ChallengesIII. Inability to Accurately Predict Patient Risk Transition
Addressing subnetwork analysis requires integrative information approaches, particularly by synthesizing database interactions concerning the roles of known protein-coding genes within protein-level subnetworks or pathways. This necessitates constructing large-scale interaction networks composed of aggregated expression profiles of genes or proteins within each subnetwork, rather than focusing on individual genes or proteins.
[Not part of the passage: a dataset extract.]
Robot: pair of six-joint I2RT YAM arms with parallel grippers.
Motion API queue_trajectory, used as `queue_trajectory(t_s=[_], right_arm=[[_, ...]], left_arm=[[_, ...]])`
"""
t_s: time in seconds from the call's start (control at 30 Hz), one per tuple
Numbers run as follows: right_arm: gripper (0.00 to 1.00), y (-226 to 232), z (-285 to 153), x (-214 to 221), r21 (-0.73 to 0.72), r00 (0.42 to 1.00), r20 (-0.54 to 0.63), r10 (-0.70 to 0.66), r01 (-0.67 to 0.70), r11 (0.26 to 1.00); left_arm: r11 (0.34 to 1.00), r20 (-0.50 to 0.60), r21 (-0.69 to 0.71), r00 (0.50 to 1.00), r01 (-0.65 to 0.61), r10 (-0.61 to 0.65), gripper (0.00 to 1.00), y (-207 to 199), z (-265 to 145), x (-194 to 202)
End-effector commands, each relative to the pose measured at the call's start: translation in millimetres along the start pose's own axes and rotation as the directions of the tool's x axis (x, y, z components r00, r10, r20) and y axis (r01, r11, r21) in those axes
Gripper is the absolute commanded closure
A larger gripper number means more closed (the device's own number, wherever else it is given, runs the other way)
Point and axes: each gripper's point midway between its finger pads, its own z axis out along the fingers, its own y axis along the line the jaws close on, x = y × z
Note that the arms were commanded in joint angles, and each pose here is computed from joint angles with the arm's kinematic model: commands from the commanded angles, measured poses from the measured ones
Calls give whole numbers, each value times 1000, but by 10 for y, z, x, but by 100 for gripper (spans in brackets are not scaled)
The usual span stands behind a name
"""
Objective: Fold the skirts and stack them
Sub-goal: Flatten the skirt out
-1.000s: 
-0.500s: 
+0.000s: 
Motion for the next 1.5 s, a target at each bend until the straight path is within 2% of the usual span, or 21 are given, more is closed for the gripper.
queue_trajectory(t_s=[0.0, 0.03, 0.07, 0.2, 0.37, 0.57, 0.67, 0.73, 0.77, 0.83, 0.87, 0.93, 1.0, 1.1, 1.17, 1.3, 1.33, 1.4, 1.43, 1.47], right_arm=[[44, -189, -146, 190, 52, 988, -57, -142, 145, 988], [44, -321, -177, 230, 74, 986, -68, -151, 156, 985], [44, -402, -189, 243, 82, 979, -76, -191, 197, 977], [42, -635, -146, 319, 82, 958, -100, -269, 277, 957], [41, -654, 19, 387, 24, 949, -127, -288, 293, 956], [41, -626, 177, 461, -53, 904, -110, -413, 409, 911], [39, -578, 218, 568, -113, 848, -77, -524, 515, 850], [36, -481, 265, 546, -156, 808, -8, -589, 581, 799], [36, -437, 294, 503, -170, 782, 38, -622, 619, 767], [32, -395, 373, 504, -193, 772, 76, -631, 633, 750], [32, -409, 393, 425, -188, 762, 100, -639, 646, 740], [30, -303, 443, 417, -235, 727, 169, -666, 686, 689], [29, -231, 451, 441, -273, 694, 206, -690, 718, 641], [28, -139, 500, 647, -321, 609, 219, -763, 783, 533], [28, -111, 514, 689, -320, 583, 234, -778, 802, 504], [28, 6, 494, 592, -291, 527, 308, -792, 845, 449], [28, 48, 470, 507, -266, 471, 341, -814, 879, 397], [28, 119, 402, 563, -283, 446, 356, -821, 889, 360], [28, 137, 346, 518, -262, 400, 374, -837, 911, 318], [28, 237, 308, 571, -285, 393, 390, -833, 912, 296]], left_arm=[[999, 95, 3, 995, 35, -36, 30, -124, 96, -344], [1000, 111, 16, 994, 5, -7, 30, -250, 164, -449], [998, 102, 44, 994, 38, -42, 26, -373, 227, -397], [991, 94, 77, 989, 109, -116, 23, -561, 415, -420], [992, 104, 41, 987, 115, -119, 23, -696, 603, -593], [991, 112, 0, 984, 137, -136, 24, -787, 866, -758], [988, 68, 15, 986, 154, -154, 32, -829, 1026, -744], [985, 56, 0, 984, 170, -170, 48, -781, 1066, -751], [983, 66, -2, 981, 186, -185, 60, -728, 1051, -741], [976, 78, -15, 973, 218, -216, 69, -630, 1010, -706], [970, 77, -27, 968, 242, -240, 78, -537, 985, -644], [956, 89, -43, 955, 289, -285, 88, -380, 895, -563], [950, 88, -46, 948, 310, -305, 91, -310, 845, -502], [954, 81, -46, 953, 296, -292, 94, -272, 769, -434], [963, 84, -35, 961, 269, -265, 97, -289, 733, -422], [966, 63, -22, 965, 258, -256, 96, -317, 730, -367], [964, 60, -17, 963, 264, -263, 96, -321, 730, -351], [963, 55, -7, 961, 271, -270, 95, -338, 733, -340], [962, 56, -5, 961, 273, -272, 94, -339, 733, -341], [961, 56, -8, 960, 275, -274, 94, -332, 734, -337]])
Researchers stated: These subnetworks can identify the distinct clinical behaviors resulting from differences in gene expression among patient populations. Compared with traditional analyses, although this approach requires extensive knowledge of bioinformatics, statistics, and protein structure, such subnetwork analysis can elucidate molecular pathways underlying gene expression differences, as it leverages already existing data.
Dr. Ideker and his fellow bioinformatics experts stated that for most patients with moderate breast cancer risk, traditional factors are not predictive, and approximately 70%–80% of lymph node-negative patients receive unnecessary adjuvant chemotherapy. Many current risk factors may be secondary manifestations rather than primary mechanisms of the disease. A new challenge lies in identifying novel biomarkers more directly associated with the disease, which can more accurately predict the risk of metastasis in individual patients.
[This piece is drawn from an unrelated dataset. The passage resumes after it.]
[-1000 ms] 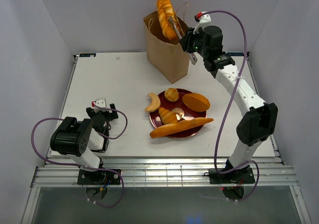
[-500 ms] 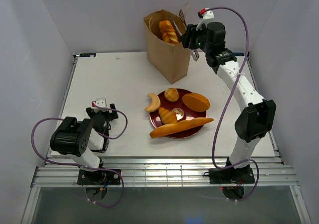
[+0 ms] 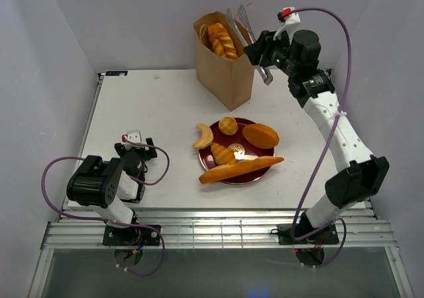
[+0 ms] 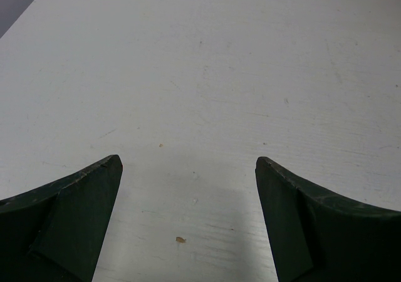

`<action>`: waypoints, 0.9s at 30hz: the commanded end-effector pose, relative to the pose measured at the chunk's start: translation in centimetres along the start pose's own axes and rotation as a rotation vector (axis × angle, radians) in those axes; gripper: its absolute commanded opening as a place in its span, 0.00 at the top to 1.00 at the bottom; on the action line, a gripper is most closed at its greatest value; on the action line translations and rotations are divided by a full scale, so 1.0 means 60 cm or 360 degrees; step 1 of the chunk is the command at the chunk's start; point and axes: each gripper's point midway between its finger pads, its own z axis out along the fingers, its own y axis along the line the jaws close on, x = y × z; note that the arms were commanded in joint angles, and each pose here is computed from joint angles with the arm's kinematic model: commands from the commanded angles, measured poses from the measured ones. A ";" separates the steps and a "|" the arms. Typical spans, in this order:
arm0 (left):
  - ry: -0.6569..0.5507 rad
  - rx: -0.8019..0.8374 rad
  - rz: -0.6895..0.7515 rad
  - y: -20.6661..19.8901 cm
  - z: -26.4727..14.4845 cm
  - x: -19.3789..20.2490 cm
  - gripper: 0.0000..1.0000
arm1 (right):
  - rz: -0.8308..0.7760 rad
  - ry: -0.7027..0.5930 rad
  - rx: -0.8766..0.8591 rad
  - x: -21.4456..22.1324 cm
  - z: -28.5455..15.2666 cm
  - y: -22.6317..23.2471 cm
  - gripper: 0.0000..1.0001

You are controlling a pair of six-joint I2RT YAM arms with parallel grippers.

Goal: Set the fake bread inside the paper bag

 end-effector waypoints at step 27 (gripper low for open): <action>-0.0191 0.0019 -0.0079 -0.006 0.008 -0.055 0.02 | -0.0174 0.0643 -0.0736 0.320 -0.415 0.200 0.46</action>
ChallengesIV: Inability to Accurately Assess Treatment Efficacy
Recent investigative evidence from researchers supports that gene network analysis can provide prognostic information. For example, in a 2012 article published in *Blood*, Dr. Chang and colleagues at the University of California, San Diego (UCSD) characterized patients with chronic lymphocytic leukemia (CLL) by analyzing the accumulation of monoclonal B cells in the blood, bone marrow, and secondary lymphoid tissues using gene network analysis.
Specifically, researchers used subnetwork-based gene expression analysis profiles to differentiate the risk of chronic lymphocytic leukemia (CLL) progression among different patients. There is significant heterogeneity among clinical CLL patients: some remain asymptomatic for many years, while others develop more severe symptoms shortly after diagnosis.
Since treatment is recommended to be discontinued unless there is clear evidence of disease progression or disease-related complications, and given that standard therapies are associated with significant toxicity, accurate prediction is crucial. Reports based on gene chip assays have indicated that surrogate markers can serve as prognostic factors for chronic lymphocytic leukemia, such as IGHV mutation status.
The expression levels of predictive subnetworks change over time but exhibit strong similarity at later time points. Big data mining has become a treatment strategy and a potential avenue for observation in cancers such as chronic lymphocytic leukemia.